Wanna play? Squid Game was the hit Netflix needed. It's second season can't come soon enough for the streamer.
Netflix has a problem. Actually, it’s got many. It’s too expensive. The quality of its in-house shows and movies has dropped tremendously. The back catalogue of non-Netflix fare is slow to update. And, to top it all off, it’s lost my trust.
Can it win it back? Does it care to? None of the recent decisions or the direction it’s stomping down would lead me to believe it gives much of a damn. After all, I’m just one dude. Who cares what I think?
Netflix probably should. Because I’m not alone in thinking this. I’m hearing more and more disgruntled grumbles and mumbles of dissatisfaction with the service than at any other point during its tenure in Aotearoa. In its home ground of America it’s been bleeding subscribers. That wound looks to be opening up here as well.
When Netflix launched on our shores in 2015 it was aggressively priced at just $9.99 per month. It entered the market as the cheapest streamer on the box. It came in a whopping $10 less per month than Sky’s Neon and quickly dispatched local, long-forgotten rivals Lightbox and Quickflix, which cost $3 more.
“Netflix’s astoundingly low price point allows me to overlook the catalogue gaps in its film and television offerings,” I wrote in my initial review of the service. “It’s not disappointing by any means, but it’s not quite the no-brainer, slam-dunk many - including myself - predicted it to be.”
How times change. These days, Netflix is very much a brainer. The catalogue gaps haven’t been filled and, after a few price hikes, its standard plan now puts the biggest dent in your wallet at $18.49 per month. Sure, that’s only 50c more than Neon but times are tough and every little counts. Also, Neon has Succession, Yellowjackets and Barry. Netflix has… er… Selling Sunset.
Okay, that’s not quite fair. Netflix is also home to Stranger Things, Squid Game and Black Mirror. But with the writers’ strike, who knows when the strange things of the former will conclude, the deathly games will return or the nightmarishly bleak vision of the latter will be back to freak the bejebus out of us?

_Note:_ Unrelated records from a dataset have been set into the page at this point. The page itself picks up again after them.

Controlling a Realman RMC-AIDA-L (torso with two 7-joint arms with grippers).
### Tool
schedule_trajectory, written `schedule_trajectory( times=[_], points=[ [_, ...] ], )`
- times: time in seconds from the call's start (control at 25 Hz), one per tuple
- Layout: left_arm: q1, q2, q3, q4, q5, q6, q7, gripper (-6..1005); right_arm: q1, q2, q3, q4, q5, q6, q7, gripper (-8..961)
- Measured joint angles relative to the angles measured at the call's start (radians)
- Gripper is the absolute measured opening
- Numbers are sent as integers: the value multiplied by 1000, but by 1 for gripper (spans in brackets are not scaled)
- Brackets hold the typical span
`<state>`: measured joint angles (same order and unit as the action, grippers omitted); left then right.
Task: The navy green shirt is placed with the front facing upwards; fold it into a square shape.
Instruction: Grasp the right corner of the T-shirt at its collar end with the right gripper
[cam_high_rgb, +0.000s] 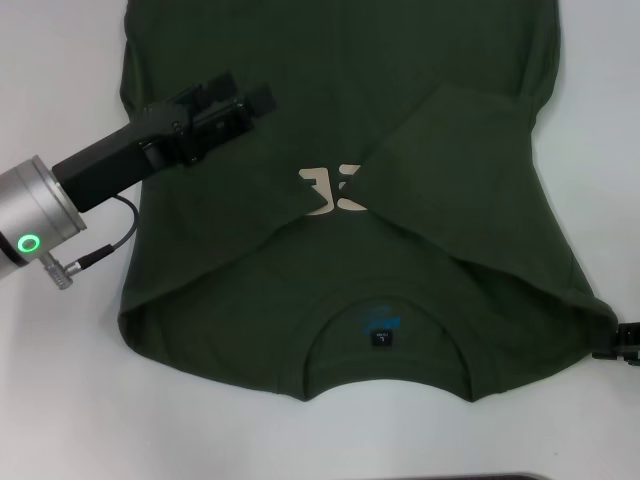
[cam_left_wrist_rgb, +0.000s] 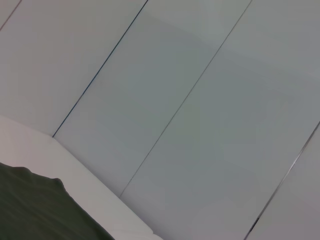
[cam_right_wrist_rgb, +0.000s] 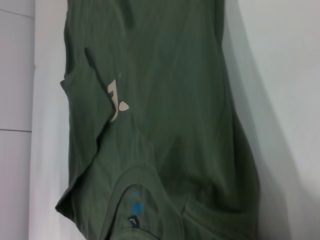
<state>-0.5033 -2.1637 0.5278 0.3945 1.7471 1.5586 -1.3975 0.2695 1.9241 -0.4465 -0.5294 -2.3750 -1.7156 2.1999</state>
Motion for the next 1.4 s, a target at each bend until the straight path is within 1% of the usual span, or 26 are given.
schedule_trajectory(
  times=[0.16, 0.28, 0.36, 0.48, 0.56, 0.68, 0.8, 0.88, 1.0, 1.2, 1.4],
  points=[
    [-4, 1, -1, 2, -2, -3, -1, 884, -17, -3, 40, -39, 6, -38, -10, 306],
    [-6, 1, -1, 2, -10, -8, -2, 884, -38, -3, 116, -100, 7, -87, -18, 409],
    [-7, 1, -2, 2, -16, -12, -1, 884, -46, -9, 175, -126, 7, -124, -27, 477],
    [-8, 1, 0, 6, -18, -19, -1, 884, -44, -17, 238, -138, 7, -156, -44, 505],
    [-8, 2, 6, 14, -8, -19, -5, 884, -36, -19, 257, -138, 6, -159, -56, 523],
    [-2, 5, 22, 42, 14, -17, -15, 885, -18, -17, 252, -130, -9, -146, -57, 550],
    [8, 8, 32, 71, 30, -23, -41, 885, -4, -11, 250, -128, -43, -129, -44, 578],
    [12, 9, 31, 80, 33, -24, -48, 885, -2, -9, 249, -118, -52, -114, -30, 580],
    [15, 10, 28, 86, 33, -24, -49, 885, -5, -12, 242, -74, -56, -89, -11, 583],
    [15, 8, 26, 87, 31, -27, -46, 885, -5, -14, 220, -24, -56, -67, 10, 678],
    [15, 6, 26, 87, 27, -34, -44, 885, 1, -2, 188, -12, -56, -48, 36, 678]
  ],
)
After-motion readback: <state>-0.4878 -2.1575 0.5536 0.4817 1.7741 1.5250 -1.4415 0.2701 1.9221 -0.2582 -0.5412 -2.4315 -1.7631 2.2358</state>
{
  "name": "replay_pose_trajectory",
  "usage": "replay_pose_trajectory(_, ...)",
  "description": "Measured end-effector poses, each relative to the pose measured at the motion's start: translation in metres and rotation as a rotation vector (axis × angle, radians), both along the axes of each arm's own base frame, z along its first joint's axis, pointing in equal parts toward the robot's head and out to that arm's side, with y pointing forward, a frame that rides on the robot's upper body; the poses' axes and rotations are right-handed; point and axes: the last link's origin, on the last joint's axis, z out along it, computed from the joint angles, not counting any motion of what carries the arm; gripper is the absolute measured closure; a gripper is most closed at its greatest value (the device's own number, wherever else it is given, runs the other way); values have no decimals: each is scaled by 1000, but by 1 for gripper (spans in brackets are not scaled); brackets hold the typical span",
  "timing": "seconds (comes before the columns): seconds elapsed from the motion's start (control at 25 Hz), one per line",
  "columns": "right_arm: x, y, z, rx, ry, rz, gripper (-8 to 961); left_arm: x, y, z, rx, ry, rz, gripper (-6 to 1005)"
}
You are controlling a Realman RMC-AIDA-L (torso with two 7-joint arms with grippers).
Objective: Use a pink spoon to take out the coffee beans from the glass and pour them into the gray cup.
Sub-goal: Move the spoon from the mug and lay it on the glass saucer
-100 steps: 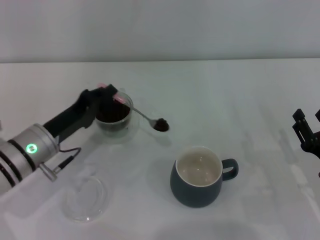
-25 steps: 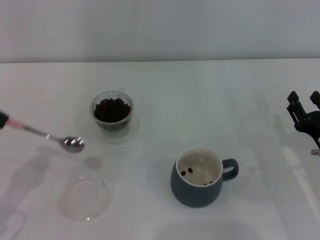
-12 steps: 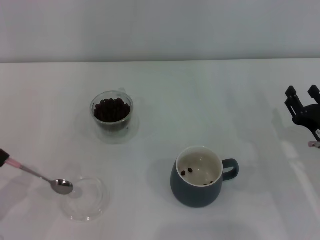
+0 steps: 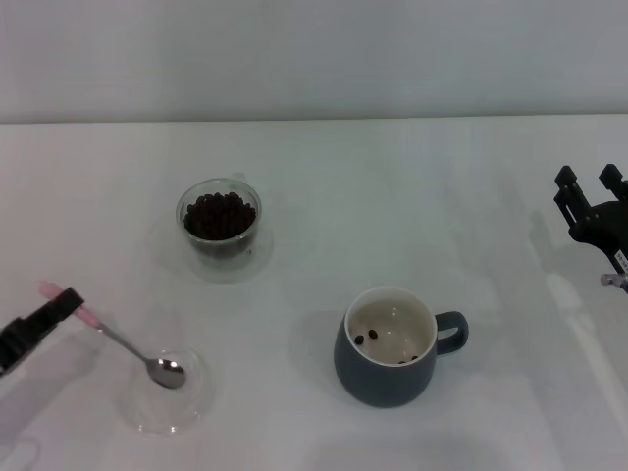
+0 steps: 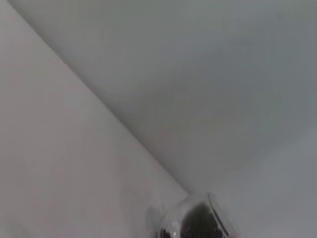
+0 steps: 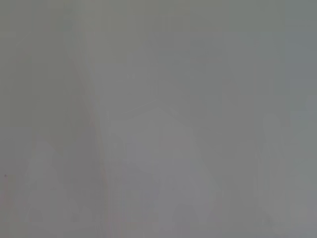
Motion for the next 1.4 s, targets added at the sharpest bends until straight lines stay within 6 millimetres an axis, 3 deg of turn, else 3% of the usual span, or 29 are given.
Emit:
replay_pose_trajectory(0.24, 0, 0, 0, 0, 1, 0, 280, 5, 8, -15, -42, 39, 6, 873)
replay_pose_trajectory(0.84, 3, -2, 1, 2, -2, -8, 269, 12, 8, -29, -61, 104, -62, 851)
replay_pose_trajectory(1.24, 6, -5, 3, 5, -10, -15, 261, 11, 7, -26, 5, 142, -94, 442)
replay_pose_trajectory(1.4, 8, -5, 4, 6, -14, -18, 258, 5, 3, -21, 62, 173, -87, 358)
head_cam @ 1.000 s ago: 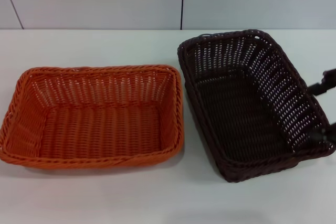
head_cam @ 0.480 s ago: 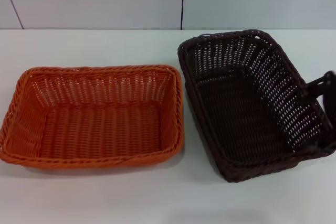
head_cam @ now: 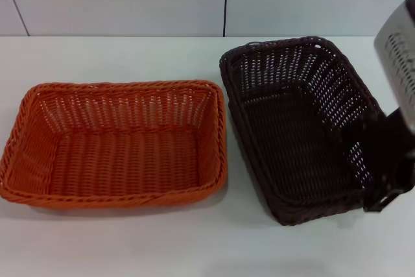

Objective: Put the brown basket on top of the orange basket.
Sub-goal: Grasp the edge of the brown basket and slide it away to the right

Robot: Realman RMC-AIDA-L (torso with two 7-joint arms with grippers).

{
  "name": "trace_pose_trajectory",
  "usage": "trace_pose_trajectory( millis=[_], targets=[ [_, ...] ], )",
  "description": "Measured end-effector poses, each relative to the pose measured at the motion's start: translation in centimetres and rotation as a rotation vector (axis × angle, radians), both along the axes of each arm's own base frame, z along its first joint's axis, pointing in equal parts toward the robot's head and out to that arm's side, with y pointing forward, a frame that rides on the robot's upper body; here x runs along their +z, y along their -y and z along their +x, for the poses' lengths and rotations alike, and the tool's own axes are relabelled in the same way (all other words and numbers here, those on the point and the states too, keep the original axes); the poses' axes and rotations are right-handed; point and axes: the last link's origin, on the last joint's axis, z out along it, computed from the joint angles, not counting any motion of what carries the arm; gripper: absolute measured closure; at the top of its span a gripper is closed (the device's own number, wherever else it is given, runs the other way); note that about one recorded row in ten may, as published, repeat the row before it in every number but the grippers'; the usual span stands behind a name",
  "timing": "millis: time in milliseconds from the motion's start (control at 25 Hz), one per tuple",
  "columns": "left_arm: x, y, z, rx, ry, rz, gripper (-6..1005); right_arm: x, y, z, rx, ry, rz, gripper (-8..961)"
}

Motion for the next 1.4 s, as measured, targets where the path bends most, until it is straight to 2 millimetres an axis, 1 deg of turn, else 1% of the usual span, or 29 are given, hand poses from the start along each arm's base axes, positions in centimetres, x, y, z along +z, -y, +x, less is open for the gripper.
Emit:
trace_pose_trajectory(
  millis=[80, 280, 440, 480, 840, 1200, 1400],
  targets=[
    [0.0, 0.1, -0.1, 0.003, -0.001, 0.001, 395, -0.6, 0.2, 0.3, -0.013, 0.009, -0.026, 138],
    [0.1, 0.5, -0.3, 0.01, -0.003, 0.003, 395, -1.5, 0.2, 0.8, -0.03, 0.028, -0.061, 138],
    [0.1, 0.5, -0.3, 0.006, -0.003, 0.003, 395, -1.6, 0.0, 1.4, -0.032, 0.043, -0.067, 137],
    [0.0, 0.6, -0.3, 0.007, -0.002, 0.002, 395, -1.8, -0.2, 1.7, -0.038, 0.051, -0.081, 137],
    [-0.3, 0.8, -0.2, -0.01, 0.002, 0.008, 395, -2.4, -1.4, 2.7, -0.036, 0.087, -0.105, 138],
    [-0.6, 1.7, -0.5, -0.019, 0.001, 0.013, 395, -4.0, -2.1, 3.2, -0.013, 0.122, -0.135, 138],
    [-0.6, 2.5, -0.7, -0.019, -0.003, 0.018, 395, -4.3, -2.3, 2.9, -0.001, 0.112, -0.119, 207]
  ],
)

If Netflix is feeling the heat from Neon, it’s getting burned to a crisp by global competitors Amazon Prime Video. Disney+ and Apple TV+. APV is desperately dropping fat stacks of cash to buy a must-watch hit of its own, while Disney is home to damn near every pop culture behemoth going like Marvel, Star Wars, Pixar and the Disney Princesses.
Then there’s Apple TV+, which committed to only producing shows and movies that are as premium as its devices. It’s had huge success with the brilliantly weird Severance, the feelgood comedy Ted Lasso and by returning Jennifer Aniston to telly for The Morning Show.

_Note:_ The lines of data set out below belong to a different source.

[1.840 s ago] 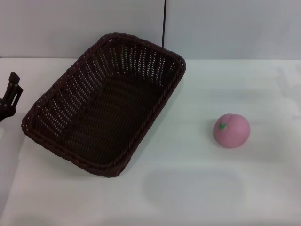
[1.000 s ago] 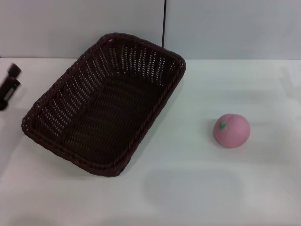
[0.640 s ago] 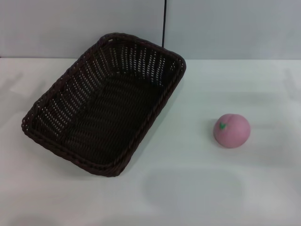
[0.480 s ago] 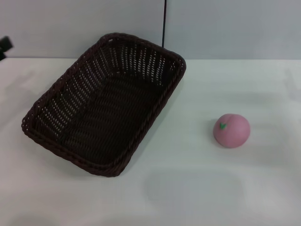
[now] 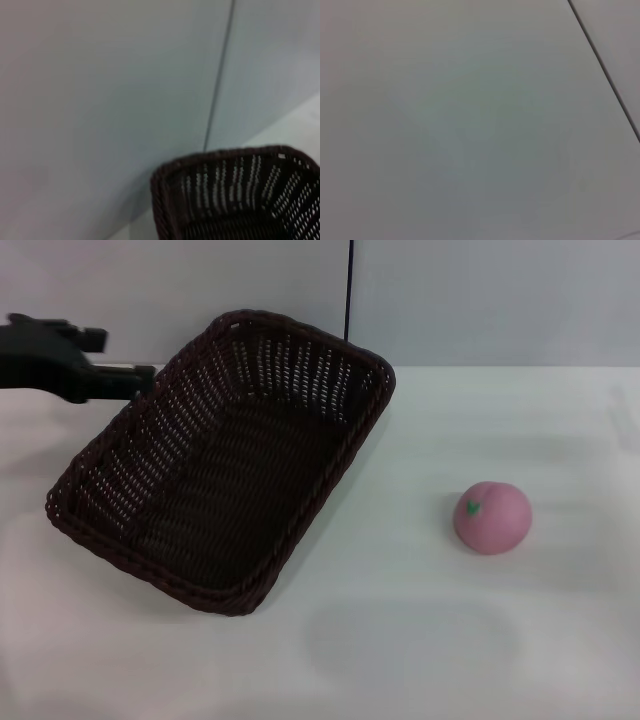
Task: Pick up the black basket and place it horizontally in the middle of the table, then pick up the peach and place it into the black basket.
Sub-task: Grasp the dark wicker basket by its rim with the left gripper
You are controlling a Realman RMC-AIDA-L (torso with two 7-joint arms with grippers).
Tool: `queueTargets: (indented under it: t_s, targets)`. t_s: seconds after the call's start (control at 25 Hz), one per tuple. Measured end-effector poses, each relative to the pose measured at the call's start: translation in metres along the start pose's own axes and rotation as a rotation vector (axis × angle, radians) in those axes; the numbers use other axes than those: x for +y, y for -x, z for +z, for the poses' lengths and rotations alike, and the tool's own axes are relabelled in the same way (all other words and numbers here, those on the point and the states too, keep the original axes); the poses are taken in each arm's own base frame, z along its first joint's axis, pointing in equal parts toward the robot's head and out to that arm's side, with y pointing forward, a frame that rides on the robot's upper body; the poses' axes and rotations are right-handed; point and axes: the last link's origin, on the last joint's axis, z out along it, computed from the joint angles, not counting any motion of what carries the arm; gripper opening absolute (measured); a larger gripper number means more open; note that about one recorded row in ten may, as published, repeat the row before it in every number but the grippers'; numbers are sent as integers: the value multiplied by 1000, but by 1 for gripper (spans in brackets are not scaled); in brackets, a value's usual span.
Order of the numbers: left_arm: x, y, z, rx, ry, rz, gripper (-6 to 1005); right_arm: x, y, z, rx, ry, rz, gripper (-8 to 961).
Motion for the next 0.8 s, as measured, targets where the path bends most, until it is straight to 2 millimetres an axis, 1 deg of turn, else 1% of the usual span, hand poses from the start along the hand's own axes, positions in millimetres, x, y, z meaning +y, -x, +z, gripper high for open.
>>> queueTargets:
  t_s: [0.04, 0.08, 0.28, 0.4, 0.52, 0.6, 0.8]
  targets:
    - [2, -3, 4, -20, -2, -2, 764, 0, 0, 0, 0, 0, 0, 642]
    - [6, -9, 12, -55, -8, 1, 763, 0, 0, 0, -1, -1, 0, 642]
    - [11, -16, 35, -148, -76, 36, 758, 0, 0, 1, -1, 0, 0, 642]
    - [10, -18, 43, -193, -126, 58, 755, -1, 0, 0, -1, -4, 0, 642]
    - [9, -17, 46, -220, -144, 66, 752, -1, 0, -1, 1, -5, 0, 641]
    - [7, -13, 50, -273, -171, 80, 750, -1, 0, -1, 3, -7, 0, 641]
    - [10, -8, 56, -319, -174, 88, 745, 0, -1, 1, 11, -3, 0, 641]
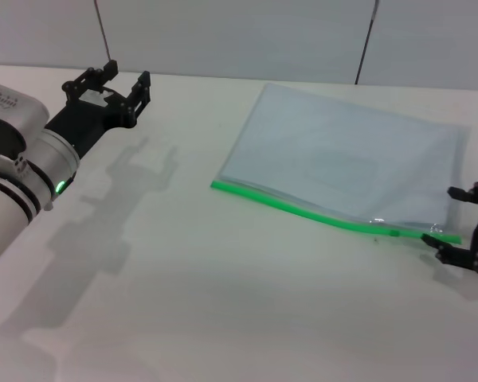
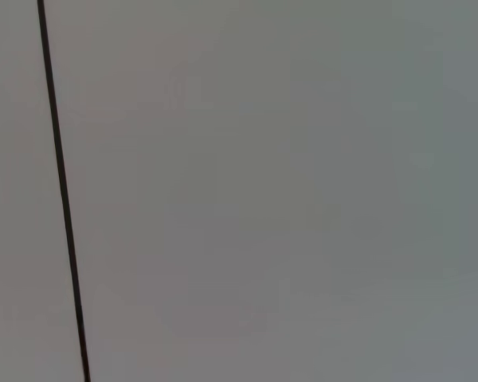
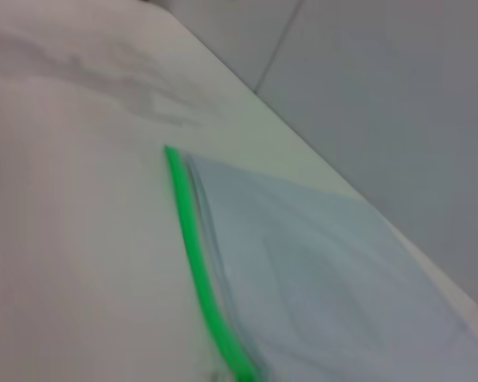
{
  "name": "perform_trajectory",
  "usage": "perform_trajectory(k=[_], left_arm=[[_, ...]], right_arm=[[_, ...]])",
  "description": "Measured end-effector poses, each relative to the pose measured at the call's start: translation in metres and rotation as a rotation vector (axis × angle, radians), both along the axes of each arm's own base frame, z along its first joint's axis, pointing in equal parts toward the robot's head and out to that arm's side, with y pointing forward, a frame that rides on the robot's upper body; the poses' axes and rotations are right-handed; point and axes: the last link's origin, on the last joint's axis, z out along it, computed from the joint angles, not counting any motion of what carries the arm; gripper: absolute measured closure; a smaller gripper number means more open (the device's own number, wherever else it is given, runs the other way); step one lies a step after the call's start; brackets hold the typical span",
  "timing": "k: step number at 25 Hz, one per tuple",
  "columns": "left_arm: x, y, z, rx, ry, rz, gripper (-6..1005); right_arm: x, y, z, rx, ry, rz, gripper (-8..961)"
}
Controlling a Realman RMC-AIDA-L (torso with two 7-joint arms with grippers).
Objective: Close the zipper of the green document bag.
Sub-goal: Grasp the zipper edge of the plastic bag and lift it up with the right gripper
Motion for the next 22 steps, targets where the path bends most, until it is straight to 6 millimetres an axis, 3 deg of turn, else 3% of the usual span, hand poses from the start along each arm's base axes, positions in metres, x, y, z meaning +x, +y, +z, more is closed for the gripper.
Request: perform_trajectory(k=[22], left_arm=[[-0.006, -0.001, -0.001, -0.009, 0.01, 0.034, 462]], right_arm=[[-0.006, 0.003, 0.013, -0.012, -0.147, 0.081, 140]])
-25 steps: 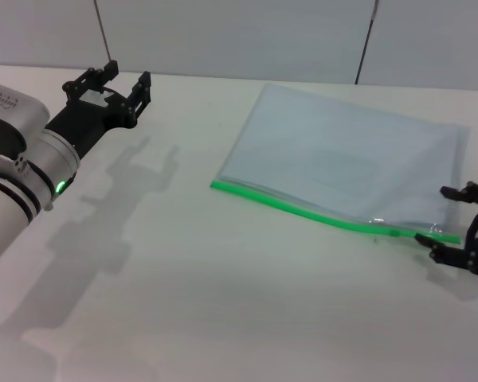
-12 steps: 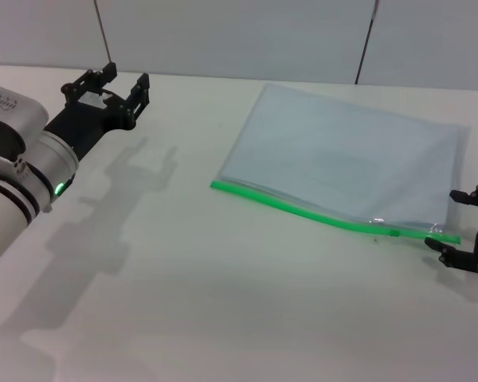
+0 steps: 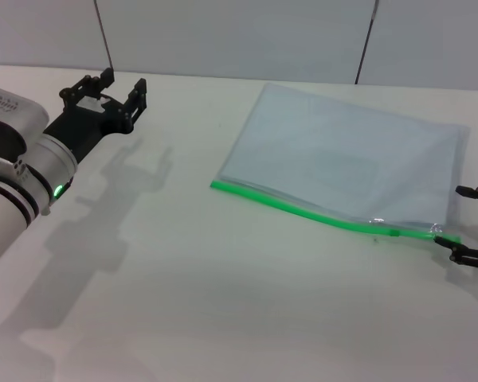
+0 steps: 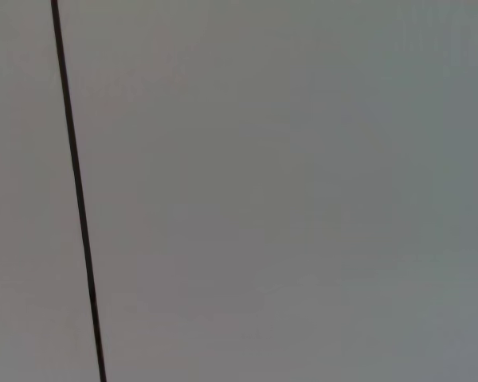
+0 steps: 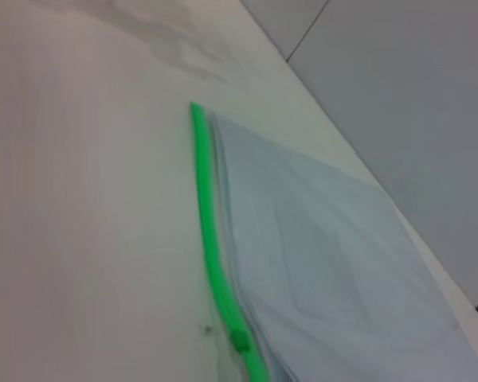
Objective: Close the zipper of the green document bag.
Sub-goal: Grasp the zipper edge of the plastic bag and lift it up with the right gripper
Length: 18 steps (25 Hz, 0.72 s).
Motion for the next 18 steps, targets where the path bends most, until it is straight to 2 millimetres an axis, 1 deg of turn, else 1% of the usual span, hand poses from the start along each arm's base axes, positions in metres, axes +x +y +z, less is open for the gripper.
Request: perform_trajectory(k=[8, 18], left_arm=[[-0.001, 0.0, 0.0, 0.0, 0.0, 0.003, 463], [0.0, 0.0, 0.001, 0.005, -0.003, 0.004, 465]], right_arm=[[-0.001, -0.005, -0.01, -0.04, -0.044, 0.039, 144], [0.001, 0.004, -0.011, -0.001, -0.135, 0.082, 151]])
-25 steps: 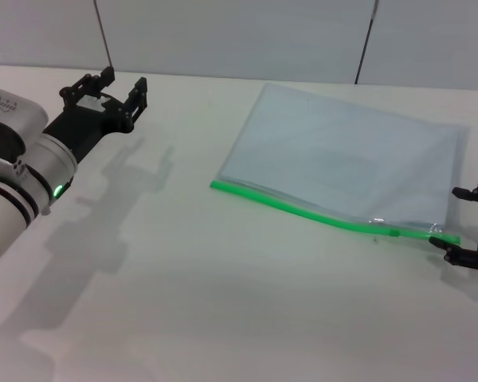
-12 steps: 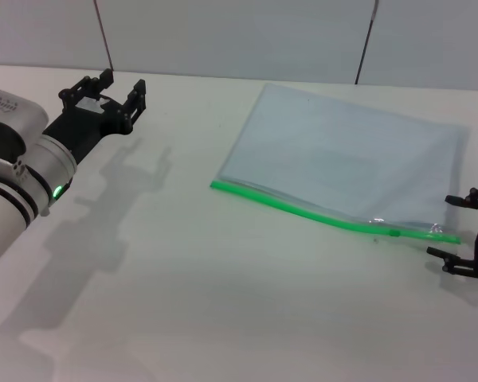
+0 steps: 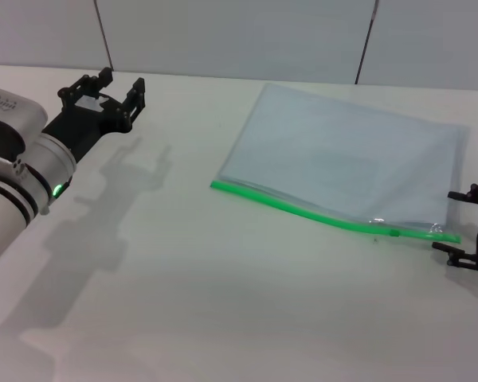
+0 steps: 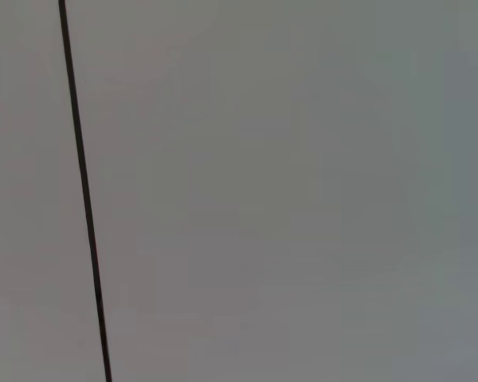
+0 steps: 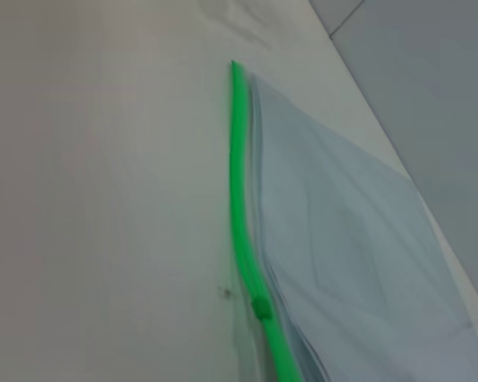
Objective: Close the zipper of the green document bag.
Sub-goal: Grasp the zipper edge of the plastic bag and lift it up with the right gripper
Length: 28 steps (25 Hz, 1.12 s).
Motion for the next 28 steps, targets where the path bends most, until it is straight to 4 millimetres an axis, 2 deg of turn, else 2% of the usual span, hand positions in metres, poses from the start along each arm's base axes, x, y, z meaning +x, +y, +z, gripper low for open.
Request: perform_trajectory(k=[15, 28], left_arm=[[0.0, 0.0, 0.001, 0.002, 0.002, 0.0, 468], [0.001, 0.002, 0.001, 0.002, 0.002, 0.0, 470]], right_arm=[[0.001, 0.01, -0.003, 0.063, -0.073, 0.015, 195], [-0.018, 0.023, -0.017, 0.114, -0.1, 0.092, 257]])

All three are cheaper than Netflix. The House of Mouse asks $14.99 per month, Amazon practically gives Prime Video away at a meagre $8 per month and Apple literally gives Apple TV+ away if you bundle your cloud storage and music streaming service with them. Of course, you can always just pay $8.99 a month for it if you’re not invested in Apple’s eco-system.
But the biggest problem Netflix has - yes, bigger than all that - is that it’s proven untrustworthy with my time. I’m no longer prepared to invest myself into its original shows because it’s gotten into the habit of canning them almost immediately. For example, its recent live-action remake of 90s pop culture classic Cowboy Bebop got cancelled a few days after it dropped. Days! Other shows dumped after a single season include Uncoupled, 1899, The Get Down and The Dark Crystal.
It does this because it slavishly follows its data, which said very few people had watched past the first episode by the end of its first weekend. What it didn’t take into account is that not everyone can binge a whole series in three days. I liked the first episode, planned to watch more and then Netflix killed it so I didn’t bother because what was the point? It fulfilled its own prophecy.
Someone needs to inform Netflix it takes longer than a few days for a show to become a hit. Game of Thrones took four seasons before everyone began huddling around the watercooler to discuss dragons and snow zombies. Seinfeld was almost booed off the box after its first and second seasons, only really finding its audience in the third.
Word also leaked that Netflix usually dumps shows, no matter how big, by the fourth season because that is when production costs, royalties and salary expectations rise.
By prematurely dumping shows or prematurely ending ones that are becoming hits Netflix has successfully disincentivised me from investing my time, energy and passion into its shows because they’re all created atop a ticking timebomb.
Why would you bother? Well, if you were me, you wouldn’t.